Hi,

Suppose X, Y are independent discrete random variables with jont distribution P(X, Y). My regression model is of the form

$\displaystyle Z = E[Z | X, Y] + \epsilon = f(X, Y) + \epsilon,$

where the random variable $\displaystyle \epsilon$ is the noise-term. Next, assume that we ignore our knowledge about $\displaystyle Y$. The we have another regression model

$\displaystyle Z' = E[Z' | X] + \eta = g(X) + \eta,$

where $\displaystyle \eta$ is the noise term.
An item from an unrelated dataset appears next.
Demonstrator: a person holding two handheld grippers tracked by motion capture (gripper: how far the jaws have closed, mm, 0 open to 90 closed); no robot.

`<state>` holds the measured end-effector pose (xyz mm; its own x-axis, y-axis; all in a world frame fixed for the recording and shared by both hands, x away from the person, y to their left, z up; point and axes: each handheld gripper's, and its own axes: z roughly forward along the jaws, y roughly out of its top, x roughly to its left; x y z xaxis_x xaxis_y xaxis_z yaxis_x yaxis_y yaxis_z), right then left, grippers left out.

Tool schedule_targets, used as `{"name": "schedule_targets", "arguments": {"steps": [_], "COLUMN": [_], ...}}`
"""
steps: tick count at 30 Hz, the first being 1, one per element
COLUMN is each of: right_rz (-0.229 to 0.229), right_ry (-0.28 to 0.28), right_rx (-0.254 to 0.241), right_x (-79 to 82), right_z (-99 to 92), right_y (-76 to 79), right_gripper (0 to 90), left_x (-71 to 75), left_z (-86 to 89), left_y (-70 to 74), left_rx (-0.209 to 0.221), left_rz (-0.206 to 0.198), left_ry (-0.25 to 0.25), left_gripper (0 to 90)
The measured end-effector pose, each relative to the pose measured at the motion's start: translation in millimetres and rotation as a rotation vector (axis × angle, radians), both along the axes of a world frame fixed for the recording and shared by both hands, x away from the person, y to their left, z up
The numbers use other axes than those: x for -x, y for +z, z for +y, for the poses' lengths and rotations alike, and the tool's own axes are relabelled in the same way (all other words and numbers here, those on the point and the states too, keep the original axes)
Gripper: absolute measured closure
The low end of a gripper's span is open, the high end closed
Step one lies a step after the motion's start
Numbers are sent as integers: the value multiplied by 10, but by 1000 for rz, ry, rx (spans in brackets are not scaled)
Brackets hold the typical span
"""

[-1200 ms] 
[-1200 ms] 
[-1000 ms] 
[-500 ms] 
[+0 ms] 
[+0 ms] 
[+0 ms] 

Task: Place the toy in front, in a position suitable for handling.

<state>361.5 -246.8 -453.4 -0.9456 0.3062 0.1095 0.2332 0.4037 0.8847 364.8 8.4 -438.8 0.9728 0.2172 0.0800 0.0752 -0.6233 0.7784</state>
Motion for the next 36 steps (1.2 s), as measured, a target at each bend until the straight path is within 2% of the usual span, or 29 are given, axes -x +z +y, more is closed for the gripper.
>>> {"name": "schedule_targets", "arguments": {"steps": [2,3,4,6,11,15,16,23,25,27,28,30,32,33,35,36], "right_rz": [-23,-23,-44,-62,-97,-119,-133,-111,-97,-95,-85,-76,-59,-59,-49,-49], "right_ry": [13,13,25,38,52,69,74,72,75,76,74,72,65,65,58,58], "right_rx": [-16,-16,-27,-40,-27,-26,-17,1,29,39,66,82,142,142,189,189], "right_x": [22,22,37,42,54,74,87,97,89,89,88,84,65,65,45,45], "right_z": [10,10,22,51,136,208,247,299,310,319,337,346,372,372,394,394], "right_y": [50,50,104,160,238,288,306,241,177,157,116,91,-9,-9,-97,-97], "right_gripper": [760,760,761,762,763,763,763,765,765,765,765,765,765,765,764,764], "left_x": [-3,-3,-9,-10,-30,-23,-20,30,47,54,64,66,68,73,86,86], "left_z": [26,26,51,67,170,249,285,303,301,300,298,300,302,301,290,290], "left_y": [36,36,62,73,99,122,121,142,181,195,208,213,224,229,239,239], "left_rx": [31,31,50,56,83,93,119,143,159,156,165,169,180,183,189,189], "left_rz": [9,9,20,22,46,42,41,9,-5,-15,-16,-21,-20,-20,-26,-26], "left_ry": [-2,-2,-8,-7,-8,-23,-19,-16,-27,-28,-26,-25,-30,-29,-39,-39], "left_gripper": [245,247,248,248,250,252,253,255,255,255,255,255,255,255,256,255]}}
We can express $\displaystyle g(X)$ as

$\displaystyle g(X) = \sum_y P(Y = y) f(X, y).$

My first question is: How can we interpret the right hand side of the last equation? Since X and Y are independent, we have for each x

$\displaystyle g(x) = \sum_y P(y) f(x, y) = \sum_y P_{Y | X}(y | x) f(x, y) = E[f(X, Y) | X = x].$

So the function g at x that has no knowledge about Y can be regarded as the conditional expectation of f given X = x. Is this argumentation correct? If independence does not hold, how do you call the expression

$\displaystyle \sum_y P(y) f(x, y),$

which looks a bit like an expectation?

The last question is concerned with the error term $\displaystyle \eta$. From the above, we have

$\displaystyle Z' = \sum_y P(y) Z - \sum_y P(Y)\epsilon - \eta.$

If I assume that $\displaystyle Z' = \sum_y P(y) Z$, then I may conclude

$\displaystyle \eta = \sum_y P(Y)\epsilon.$

But under which conditions is my assumption about Z' valid?

Thanks und best wishes,

samosa